To evaluate the feasibility of imaging with the Tm-based probe and realising the desirable clarity and deep tissue penetration in NIR-IIb/c, whole body vascular imaging and blood circulation in mice was first demonstrated by detecting luminescence beyond 1700 nm using the MCT camera upon 800 nm excitation. An intense NIR-IIc signal allowed clear visualization of the circulatory system 2 min post-injection. The signal decreased with an increase in post-injection time. The liver was clearly seen over time (Fig. 4a), indicating that Tm-probe metabolized mainly through hepatobiliary system. Furthermore, the NIR-IIc signal intensity determined by the same vessel exhibited a moderate half-time in the blood (49 min, Supplementary Fig. 20), enabling delineation of vascular hemodynamics under pathological states. Notably, the width of the vessel was determined to be 64 µm from the images in the NIR-IIc region (Fig. 4b) by measuring the FWHM through a Gaussian fit compared with that beyond 1500 nm imaging (FWHM = 78 µm), indicating increased spatial resolution in NIR-IIc imaging. These results confirmed the high-resolution imaging performance in the NIR-IIc region. Additionally, vascular imaging using MCT and InGaAs (SD 640) camera was performed to confirm imaging profiles of the Tm-based probe in NIR-IIb region. The results showed that both the tissue-SBR are similar (~2.2) (Supplementary Fig. 21a). However, the background noise of the MCT camera was lower (Supplementary Fig. 21b) under the same conditions except that the InGaAs camera adopted the high gain mode. Therefore, it suggests that Tm-based probes were excellent NIR-IIb imaging probes, which can also image well on InGaAs cameras. Importantly, it should be noted that the Tm-probe possesses weak emission between 1500–1600 nm, so the detection in the NIR-IIb window using 1500 nm LP mainly starts with 1600 nm. In addition, histological evaluations of mice treated with the Tm probe showed no apparent damage to major organs (Supplementary Fig. 22). Further, a surgically induced middle cerebral artery occlusion (MCAO) model was established to visualize the blood circulatory system dysfunction by employing Tm-probe for NIR-IIc imaging. As a result, the circulatory disorders were successfully visualized, and collateral circulation via a self-protective mechanism was established. (Refer to Supplementary Fig. 23 for details).

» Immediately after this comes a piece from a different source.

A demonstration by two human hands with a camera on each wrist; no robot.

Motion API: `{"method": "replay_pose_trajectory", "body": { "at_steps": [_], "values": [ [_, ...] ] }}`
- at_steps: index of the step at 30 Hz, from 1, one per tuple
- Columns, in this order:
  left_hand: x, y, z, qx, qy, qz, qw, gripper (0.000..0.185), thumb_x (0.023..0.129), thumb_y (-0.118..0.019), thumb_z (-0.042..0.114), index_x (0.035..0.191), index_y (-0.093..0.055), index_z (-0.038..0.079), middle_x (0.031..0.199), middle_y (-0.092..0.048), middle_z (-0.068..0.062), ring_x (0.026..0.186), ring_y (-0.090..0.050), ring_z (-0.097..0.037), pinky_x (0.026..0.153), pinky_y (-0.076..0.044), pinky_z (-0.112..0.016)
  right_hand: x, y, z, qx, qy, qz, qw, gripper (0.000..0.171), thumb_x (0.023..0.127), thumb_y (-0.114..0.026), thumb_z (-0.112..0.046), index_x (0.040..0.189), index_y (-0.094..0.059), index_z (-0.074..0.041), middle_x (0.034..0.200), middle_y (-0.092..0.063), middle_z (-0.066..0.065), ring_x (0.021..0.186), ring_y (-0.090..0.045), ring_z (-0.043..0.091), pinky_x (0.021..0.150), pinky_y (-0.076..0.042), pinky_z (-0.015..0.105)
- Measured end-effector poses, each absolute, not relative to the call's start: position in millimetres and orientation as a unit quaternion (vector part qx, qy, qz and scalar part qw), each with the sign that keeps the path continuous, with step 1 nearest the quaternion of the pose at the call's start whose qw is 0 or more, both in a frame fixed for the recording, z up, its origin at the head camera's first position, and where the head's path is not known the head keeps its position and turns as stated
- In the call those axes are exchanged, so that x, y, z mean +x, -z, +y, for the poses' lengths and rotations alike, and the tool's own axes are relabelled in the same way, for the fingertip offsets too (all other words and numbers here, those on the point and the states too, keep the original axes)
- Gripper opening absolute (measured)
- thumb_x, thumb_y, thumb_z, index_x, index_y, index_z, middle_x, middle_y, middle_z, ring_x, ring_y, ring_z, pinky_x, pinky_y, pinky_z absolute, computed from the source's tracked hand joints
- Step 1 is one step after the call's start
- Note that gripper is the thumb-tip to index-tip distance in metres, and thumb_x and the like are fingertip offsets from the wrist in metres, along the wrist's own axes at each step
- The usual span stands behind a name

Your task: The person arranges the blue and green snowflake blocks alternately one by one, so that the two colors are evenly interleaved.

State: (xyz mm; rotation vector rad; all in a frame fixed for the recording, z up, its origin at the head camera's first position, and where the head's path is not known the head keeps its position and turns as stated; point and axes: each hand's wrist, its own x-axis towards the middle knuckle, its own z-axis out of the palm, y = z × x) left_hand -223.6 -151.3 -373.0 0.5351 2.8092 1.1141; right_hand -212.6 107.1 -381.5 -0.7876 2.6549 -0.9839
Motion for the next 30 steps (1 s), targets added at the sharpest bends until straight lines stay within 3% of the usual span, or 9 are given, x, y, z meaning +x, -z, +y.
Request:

Fig. 4: Real-time and multiwavelength irradiation NIR-IIc imaging demonstrated in vivo.
figure 4

Real-time vascular luminescence imaging with Tm(02Er)-NPs@PEG in living mice upon 800 nm irradiation (100 mW/cm2) a at NIR-IIc region. b Vascular imaging at 40 min postinjection points with 1500 nm LP and 1700 nm LP filters, respectively. c corresponding luminescence intensity statistics of b. d, Vascular luminescence imaging with Tm- and Er-based NPs at the same concentration in NIR-IIb (1500 nm LP + 1700 nm SP filters, 1500–1700 nm) and NIR-IIc (1700 nm LP filter) subwindow. e corresponding luminescence intensity statistics of e. f Nanoprobe with a mixture of Er- and Tm-based probes at the same intensity in NIR-IIb and NIR-IIc imaging. g corresponding SBR statistics of f. h GI tract imaging in NIR-IIc (1750–2250 nm) region in living mice gavaged with Tm(30Er)-NPs@PEG upon 800 nm, 980 nm, 1208 nm, and 1530 nm irradiation (120 mW/cm2 for each), respectively. i Corresponding SBR statistics of h data are presented as mean ± s.d. (n = 4). j The compiled luminescence profiles for the multiple excitations of Tm/Er-NPs. Exposure time: 100 ms.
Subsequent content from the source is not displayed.